Transcribe the data. Leave out nothing.

|---|

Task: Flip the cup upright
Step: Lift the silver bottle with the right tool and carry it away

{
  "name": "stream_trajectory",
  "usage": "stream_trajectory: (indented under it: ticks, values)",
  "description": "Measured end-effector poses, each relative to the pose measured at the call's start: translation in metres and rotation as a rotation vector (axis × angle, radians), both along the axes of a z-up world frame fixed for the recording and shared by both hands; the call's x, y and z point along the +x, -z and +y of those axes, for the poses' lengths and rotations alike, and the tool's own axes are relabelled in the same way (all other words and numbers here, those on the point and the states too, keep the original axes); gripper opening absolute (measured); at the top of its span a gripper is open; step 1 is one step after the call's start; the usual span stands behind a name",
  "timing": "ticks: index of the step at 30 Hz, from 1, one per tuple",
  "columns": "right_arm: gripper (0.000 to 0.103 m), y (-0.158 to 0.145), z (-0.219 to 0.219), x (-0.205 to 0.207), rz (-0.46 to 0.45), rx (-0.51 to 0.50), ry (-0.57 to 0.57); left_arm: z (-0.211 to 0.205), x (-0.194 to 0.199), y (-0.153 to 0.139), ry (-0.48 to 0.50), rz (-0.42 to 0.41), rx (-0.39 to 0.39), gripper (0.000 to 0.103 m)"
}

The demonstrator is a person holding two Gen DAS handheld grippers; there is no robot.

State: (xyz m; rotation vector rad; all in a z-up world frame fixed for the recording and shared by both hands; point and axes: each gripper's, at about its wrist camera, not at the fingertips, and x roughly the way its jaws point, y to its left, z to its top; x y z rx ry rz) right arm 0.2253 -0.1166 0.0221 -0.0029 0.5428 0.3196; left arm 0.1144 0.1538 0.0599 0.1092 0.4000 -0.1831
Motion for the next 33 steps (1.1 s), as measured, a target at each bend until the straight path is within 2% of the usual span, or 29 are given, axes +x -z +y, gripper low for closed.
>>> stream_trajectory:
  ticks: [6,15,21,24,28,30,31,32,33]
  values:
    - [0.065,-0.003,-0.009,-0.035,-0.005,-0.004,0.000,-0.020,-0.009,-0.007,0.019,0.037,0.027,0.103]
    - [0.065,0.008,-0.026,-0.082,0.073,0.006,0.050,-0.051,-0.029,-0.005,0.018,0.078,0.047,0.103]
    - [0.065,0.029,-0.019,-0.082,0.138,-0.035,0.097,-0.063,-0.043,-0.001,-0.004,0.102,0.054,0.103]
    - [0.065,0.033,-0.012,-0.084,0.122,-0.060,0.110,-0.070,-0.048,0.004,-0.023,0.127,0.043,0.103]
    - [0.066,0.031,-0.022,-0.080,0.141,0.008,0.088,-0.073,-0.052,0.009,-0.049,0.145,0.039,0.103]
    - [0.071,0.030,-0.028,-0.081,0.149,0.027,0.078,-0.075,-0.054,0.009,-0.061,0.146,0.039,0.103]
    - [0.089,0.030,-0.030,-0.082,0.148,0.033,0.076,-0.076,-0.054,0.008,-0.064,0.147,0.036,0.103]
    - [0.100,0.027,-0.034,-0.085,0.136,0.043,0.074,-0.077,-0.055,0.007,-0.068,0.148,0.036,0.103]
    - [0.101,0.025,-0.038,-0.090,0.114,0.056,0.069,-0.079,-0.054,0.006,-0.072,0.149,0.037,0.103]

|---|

### RESPONSE BELOW:
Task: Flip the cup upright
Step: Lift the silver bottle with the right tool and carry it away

{
  "name": "stream_trajectory",
  "usage": "stream_trajectory: (indented under it: ticks, values)",
  "description": "Measured end-effector poses, each relative to the pose measured at the call's start: translation in metres and rotation as a rotation vector (axis × angle, radians), both along the axes of a z-up world frame fixed for the recording and shared by both hands; the call's x, y and z point along the +x, -z and +y of those axes, for the poses' lengths and rotations alike, and the tool's own axes are relabelled in the same way (all other words and numbers here, those on the point and the states too, keep the original axes); gripper opening absolute (measured); at the top of its span a gripper is open; step 1 is one step after the call's start; the usual span stands behind a name",
  "timing": "ticks: index of the step at 30 Hz, from 1, one per tuple",
  "columns": "right_arm: gripper (0.000 to 0.103 m), y (-0.158 to 0.145), z (-0.219 to 0.219), x (-0.205 to 0.207), rz (-0.46 to 0.45), rx (-0.51 to 0.50), ry (-0.57 to 0.57); left_arm: z (-0.211 to 0.205), x (-0.194 to 0.199), y (-0.153 to 0.139), ry (-0.48 to 0.50), rz (-0.42 to 0.41), rx (-0.39 to 0.39), gripper (0.000 to 0.103 m)"
}

The demonstrator is a person holding two Gen DAS handheld grippers; there is no robot.

State: (xyz m; rotation vector rad; all in a z-up world frame fixed for the recording and shared by both hands; point and axes: each gripper's, at about its wrist camera, not at the fingertips, and x roughly the way its jaws point, y to its left, z to its top; x y z rx ry rz) right arm 0.2253 -0.1166 0.0221 -0.0029 0.5428 0.3196; left arm 0.1144 0.1538 0.0599 0.1092 0.4000 -0.1831
Motion for the next 33 steps (1.1 s), as measured, a target at each bend until the straight path is within 2% of the usual span, or 29 are given, axes +x -z +y, gripper low for closed.
>>> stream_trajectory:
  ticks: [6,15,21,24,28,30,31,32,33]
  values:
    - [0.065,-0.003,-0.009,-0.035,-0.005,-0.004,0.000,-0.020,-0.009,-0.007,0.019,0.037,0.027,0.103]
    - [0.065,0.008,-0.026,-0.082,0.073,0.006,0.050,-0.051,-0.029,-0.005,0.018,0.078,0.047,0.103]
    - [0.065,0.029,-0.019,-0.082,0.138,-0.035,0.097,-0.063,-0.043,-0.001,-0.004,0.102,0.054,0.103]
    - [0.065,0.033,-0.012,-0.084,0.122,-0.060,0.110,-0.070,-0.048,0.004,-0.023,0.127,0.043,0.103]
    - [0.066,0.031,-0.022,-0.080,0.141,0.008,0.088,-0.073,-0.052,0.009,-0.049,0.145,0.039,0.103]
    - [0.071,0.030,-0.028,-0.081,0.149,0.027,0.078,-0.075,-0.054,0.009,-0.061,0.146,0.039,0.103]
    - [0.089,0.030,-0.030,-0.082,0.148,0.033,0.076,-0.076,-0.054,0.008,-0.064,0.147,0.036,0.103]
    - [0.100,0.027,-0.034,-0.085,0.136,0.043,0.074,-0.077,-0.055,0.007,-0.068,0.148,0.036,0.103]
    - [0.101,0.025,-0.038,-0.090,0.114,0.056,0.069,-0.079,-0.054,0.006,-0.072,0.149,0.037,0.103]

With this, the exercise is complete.